IEA predicts lower oil demand growth for 2014
Saturday, 12 April 2014 | 00:00
Crude oil prices were range-bound in March, with supply outages in the MENA and Russia-Ukraine tensions countering seasonally weaker demand. By early April, market expectations of an imminent restart of Libyan exports pressured Brent prices lower. Brent last traded at $107.75/bbl.The forecast of global demand growth has been marginally trimmed to 1.3 mb/d for 2014, reflecting downward adjustments to the projection of Russian demand. The absolute demand estimate remains roughly unchanged, as upward revisions to baseline non-OECD Asian demand counterbalance lower Russian growth.
Global supplies plunged by 1.2 mb/d to 91.75 mb/d in March, led by steeply lower OPEC output, but remained up by 1.1 mb/d year-on-year, as non‐OPEC growth of 1.98 mb/d more than offset a near-1‑mb/d drop in OPEC crude. Reduced FSU supply expectations helped cut the non-OPEC supply growth forecast by 250 kb/d, to 1.5 mb/d.

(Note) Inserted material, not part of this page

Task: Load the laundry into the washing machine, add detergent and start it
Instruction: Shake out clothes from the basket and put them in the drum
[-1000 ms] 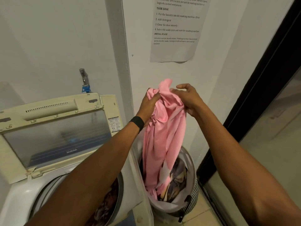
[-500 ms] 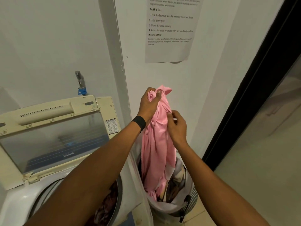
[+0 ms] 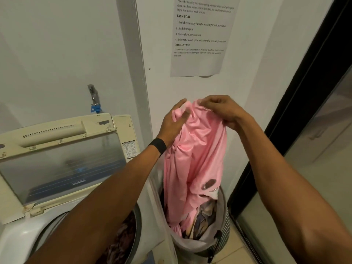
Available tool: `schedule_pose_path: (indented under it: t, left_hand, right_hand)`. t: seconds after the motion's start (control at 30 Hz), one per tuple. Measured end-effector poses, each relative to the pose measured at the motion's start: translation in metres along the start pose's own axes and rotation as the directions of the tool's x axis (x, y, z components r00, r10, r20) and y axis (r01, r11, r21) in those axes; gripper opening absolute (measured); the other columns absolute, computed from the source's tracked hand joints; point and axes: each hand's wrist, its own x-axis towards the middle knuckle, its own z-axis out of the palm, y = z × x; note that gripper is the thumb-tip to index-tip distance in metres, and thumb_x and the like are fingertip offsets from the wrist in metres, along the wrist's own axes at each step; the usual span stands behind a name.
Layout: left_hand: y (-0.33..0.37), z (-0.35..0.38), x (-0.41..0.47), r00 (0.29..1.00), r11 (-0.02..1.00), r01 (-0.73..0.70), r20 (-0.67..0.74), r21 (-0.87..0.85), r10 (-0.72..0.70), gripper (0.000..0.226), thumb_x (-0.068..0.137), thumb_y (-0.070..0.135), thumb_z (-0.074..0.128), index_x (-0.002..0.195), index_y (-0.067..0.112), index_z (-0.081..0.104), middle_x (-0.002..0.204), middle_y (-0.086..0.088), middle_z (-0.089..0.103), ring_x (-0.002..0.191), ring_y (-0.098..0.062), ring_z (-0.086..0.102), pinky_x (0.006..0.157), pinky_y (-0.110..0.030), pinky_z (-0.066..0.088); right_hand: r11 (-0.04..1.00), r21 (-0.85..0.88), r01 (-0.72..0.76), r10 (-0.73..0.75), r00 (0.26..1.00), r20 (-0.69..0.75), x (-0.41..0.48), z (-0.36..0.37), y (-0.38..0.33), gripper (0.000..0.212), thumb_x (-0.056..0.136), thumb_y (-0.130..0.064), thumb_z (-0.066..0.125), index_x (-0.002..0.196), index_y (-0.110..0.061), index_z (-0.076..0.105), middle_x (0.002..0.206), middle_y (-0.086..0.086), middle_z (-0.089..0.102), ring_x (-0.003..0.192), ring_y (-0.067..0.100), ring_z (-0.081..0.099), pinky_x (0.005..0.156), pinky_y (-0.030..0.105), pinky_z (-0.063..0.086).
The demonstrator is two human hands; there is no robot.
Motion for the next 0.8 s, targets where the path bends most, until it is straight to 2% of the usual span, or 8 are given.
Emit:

OPEC crude oil supplies plummeted by 890 kb/d, to 29.62 mb/d, in March, on lower supplies from Iraq, Saudi Arabia and Libya. The ‘call on OPEC crude and stock change’ for the remainder of the year was raised by 300 kb/d to average 30.2 mb/d, reflecting a reduced forecast of non-OPEC supplies.
Total OECD commercial oil inventories inched down by 6.5 mb in February, to 2 567 mb, narrowing the deficit to their five-year average to 115 mb. Total industry stocks covered 29.4 days of demand at end-month. Preliminary data suggest that Japanese destocking helped slash OECD stocks counter-seasonally by 31.1 mb/d in March.
Global refinery crude demand is set to drop by 2.0 mb/d from February through April on planned maintenance in the Atlantic basin and the Pacific. Throughputs are set to average 75.9 mb/d in 2Q14, down from 76.4 mb/d in 1Q14, but up 0.9 mb/d on the year on higher runs in the US, Russia and the Middle East.